Con este curioso empeño Fede Álvarez -el director encargado de llevar de nuevo esta historia a la gran pantalla-, ha recuperado ese ‘halo de cutrez’ que cabalga entre lo realista y lo inverosímil que tanto fascina… Eso quiere decir que ha conseguido una película muy fiel a la que tan famoso hizo a Sam Raimi en los años 80. Este logro no es solo de Álvarez, porque la producción de la película ha estado supervisada por el propio Raimi en todo momento, y obviamente no iba a dejar que nadie hiciera ‘cualquier cosa’ con su obra.

Ante nuestros ojos se presenta todo un despliegue de sangre, vísceras, mutilaciones y una larga lista de brutalidades que seguro entusiasman a todos los amantes del género y especialmente a los fieles a la saga. Para los que como yo no lo sean, decir como aliciente que esta versión tiene varios puntos a favor que han evitado esos bostezos que comentaba me provocan las películas de terror ‘modernas’:

El primero, que a pesar de que Álvarez haya confesado en varias entrevistas que ha evitado el humor que había en la cinta original, hay grandes momentos de ‘parodia’, introducidos por lo que podríamos llamar ‘frases célebres’, muy eficaces durante algunas escenas tremendamente sádicas. Unos se lo pueden tomar como una brillantez y otros como una burda pantomima, pero al menos destensiona.

Por otro lado, hay varios giros que pueden desconcertar al espectador acomodado, algo que da mucha vida al argumento -a pesar de que en pantalla solo veamos muerte y destrucción-. Y por último decir que muchos lo llaman remake… pero por suerte no lo es.

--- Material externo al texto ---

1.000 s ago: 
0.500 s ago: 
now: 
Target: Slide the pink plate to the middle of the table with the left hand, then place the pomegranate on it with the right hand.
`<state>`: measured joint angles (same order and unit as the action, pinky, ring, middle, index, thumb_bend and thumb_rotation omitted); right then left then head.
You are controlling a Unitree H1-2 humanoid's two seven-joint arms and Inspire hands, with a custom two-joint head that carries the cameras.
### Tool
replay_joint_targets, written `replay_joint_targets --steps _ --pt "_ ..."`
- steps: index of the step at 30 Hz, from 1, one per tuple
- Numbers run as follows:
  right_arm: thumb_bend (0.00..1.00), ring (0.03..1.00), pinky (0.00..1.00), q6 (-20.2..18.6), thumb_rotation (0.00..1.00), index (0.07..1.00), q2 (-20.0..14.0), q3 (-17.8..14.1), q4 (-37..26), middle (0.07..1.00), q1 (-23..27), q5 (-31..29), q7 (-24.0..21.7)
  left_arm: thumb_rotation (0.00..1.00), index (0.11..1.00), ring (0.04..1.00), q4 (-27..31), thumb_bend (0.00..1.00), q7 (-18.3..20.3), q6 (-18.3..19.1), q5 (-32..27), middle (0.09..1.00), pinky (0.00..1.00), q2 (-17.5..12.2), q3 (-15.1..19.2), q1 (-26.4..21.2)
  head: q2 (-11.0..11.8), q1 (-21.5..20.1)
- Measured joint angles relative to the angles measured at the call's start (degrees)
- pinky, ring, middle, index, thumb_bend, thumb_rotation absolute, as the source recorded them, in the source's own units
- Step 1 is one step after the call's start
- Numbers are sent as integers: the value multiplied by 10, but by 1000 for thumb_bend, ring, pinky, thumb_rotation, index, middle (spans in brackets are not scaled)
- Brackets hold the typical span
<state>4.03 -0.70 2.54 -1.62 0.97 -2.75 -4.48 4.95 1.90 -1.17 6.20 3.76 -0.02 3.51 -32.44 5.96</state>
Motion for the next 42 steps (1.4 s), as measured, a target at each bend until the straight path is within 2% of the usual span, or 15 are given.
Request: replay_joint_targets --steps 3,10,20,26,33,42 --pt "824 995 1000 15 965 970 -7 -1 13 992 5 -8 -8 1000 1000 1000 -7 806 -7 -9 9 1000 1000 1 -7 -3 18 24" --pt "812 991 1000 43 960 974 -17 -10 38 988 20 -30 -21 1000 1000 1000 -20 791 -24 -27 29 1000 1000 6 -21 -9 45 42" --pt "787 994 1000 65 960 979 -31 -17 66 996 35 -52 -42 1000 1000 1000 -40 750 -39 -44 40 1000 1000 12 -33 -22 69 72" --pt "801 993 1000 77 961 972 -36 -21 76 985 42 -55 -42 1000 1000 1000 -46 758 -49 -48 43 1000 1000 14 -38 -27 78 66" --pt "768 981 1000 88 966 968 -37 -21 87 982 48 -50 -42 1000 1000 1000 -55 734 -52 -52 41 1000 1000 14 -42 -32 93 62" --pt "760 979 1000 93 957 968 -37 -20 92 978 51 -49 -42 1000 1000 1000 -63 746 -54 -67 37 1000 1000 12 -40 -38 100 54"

Efectivamente, El Libro de los Muertos se abre de nuevo en una vieja cabaña en la que cinco jóvenes están pasando unos días. Efectivamente, hay un sinfín de guiños visuales a la obra de Raimi, momentos casi calcados… Pero la historia no es la misma y mucho menos el final…

 

 Advertencia para los fans: quedarse hasta que terminen los créditos. Hay sorpresa.